Similar to kPC and kPPC, q-flats alternates between updating clusters and assigning clusters to determine k cluster flats and find k clusters.

2.4 A2DEIC

Different from kPC, kPPC, and q-flat, A2DEIC [27] proposes an image clustering algorithm that deals directly with matrix representation. It uses two projection matrices to map the original data samples into a low-dimensional subspace and achieve clustering. Given the image data set T, A2DEIC minimizes the following objective function

$$\begin{aligned} \begin{aligned} \underset{{\textbf {U}}, {\textbf {V}}}{\min }~~&\sum \limits _{i=1}^{N}\sum \limits _{j=1}^{k}y_{ij}\Vert {\textbf {U}}^T({\textbf {X}}_i-{\overline{{\textbf {X}}}}_j){\textbf {V}}\Vert _F^2-\lambda \sum \limits _{i=1}^{N}\Vert {\textbf {U}}^T({\textbf {X}}_i-\overline{{\textbf {X}}}){\textbf {V}}\Vert _F^2\\ \hbox {s.t. }\,&{\textbf {U}}^T{\textbf {U}}={\textbf {I}}, {\textbf {V}}^T{\textbf {V}}={\textbf {I}}, \end{aligned} \end{aligned}$$
(6)

where \({\textbf {U}}\in \mathbb {R}^{m\times q_1}\) and \({\textbf {V}}\in \mathbb {R}^{n\times q_2}\) are projection matrices mapping the original data samples into a low-dimensional subspace \(\mathbb {R}^{q_1 \times q_2}\). \(y_{ij}\in \{0,1\}\) denotes the cluster indicator value of data samples \({\textbf {X}}_i\). The value is 1 if the data samples \({\textbf {X}}_i\) is partitioned into the i-th cluster, and 0 otherwise. \(\overline{{\textbf {X}}}\) is the mean of all data sample matrices and \({\overline{{\textbf {X}}}}_j\) is the mean of the data samples in the j-th cluster. \(\lambda\) is a positive parameter. A2DEIC is solved through an iterative algorithm.
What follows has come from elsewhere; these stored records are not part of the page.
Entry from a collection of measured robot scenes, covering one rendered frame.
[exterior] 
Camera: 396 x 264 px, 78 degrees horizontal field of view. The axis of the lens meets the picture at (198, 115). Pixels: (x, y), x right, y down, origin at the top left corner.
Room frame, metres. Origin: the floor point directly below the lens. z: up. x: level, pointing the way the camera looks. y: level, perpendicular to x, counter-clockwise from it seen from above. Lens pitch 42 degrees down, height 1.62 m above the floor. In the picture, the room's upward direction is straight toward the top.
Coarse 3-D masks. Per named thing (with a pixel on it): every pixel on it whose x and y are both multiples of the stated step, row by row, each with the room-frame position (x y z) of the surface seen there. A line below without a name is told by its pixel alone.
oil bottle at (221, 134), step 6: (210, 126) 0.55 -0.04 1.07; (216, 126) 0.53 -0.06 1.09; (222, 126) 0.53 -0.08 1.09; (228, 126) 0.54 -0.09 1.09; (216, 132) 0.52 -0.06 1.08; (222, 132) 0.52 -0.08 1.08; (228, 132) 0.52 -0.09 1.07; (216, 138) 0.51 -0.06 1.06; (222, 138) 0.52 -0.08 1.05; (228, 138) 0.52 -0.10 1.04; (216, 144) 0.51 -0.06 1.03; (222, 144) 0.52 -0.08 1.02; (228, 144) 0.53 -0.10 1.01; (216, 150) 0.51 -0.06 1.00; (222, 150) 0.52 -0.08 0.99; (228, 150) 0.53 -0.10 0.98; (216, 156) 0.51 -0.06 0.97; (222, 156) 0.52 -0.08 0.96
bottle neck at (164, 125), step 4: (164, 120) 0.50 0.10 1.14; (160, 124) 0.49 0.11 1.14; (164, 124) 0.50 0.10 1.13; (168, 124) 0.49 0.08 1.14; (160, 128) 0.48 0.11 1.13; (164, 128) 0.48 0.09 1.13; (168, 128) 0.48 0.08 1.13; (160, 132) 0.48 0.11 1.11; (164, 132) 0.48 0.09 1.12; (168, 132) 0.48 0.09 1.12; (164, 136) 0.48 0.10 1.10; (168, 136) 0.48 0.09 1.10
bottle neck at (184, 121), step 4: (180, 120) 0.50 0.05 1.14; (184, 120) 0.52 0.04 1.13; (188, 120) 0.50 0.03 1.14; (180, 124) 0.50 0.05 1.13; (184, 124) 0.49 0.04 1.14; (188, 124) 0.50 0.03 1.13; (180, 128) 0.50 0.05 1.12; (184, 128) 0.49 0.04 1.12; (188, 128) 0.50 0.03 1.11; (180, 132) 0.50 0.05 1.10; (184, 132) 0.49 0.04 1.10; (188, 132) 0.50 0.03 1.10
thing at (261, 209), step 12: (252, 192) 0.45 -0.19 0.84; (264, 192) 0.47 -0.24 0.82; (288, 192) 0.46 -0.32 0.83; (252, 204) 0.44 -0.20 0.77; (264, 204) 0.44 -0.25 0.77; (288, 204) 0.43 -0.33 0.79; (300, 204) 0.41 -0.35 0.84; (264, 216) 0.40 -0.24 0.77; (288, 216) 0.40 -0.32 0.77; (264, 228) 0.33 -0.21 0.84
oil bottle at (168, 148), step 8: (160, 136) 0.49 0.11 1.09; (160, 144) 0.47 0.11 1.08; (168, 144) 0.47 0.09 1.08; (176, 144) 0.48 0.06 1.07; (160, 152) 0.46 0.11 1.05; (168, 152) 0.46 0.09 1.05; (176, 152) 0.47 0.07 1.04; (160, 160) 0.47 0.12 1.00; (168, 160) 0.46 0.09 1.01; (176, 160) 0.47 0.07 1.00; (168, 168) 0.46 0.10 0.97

3 Two-dimensional k-subspace clustering

3.1 Problem formulation

When the input data is in matrix (or two-dimensional) form, such as images, vector-based algorithms must convert matrices to vectors, which limits consideration of the spatial relationship between pixels and increases computational complexity. As seen above, A2DEIC is proposed to process data input from the matrix. However, the behavior of A2DEIC is greatly affected by its tuning parameters, and its optimization problem is complicated to solve. Inspired by the spirit of 2DBLDA, we propose a new two-dimensional k-subspace clustering algorithm (2DkSC) for image matrices. Inheriting from 2DBLDA, 2DkSC automatically adapts to the given dataset and no parameters need to be adjusted, which can solve the optimization problem efficiently. Moreover, it realizes simultaneously learning the clustering results in a most discriminant subspace of an appropriate dimension by preserving the original structure information of the image matrix.

Specifically, 2DkSC first initializes the cluster assignment and computes the k subspaces. Then, a new round assignment is performed according to the obtained k subspaces and the whole procedure is repeated. For the i-th cluster, \(i=1,...,k\), we solve the following optimization problem

$$\begin{aligned} \begin{aligned} \underset{{\textbf {W}}_{i}}{\min }~~&\Delta _{i}\sum _{s=1}^{N_i}\Vert {\textbf {W}}_{i}^T({\textbf {X}}_s^i-\overline{{\textbf {X}}}_i)\Vert _{F}^{2}-\frac{1}{N}\sum _{j\not =i}\sqrt{N_iN_j}\Vert {\textbf {W}}_{i}^T(\overline{{\textbf {X}}}_{i}-\overline{{\textbf {X}}}_{j})\Vert _{F}^{2}\\ \hbox {s.t. }\,&{\textbf {W}}_{i}^T{\textbf {W}}_{i}={\textbf {I}}, \end{aligned} \end{aligned}$$
(7)

where \({\textbf {W}}_{i}\in \mathbb {R}^{m\times d}\) is the projection matrices for the i-th subspace, \(d \le m\), \(\Delta _{i}=\frac{1}{4}\sum \nolimits _{j\not =i}\frac{\sqrt{N_iN_j}}{N}\Vert {\overline{{\textbf {X}}}_{i}-\overline{{\textbf {X}}}_{j}}\Vert _F^2\) is a weighting constant.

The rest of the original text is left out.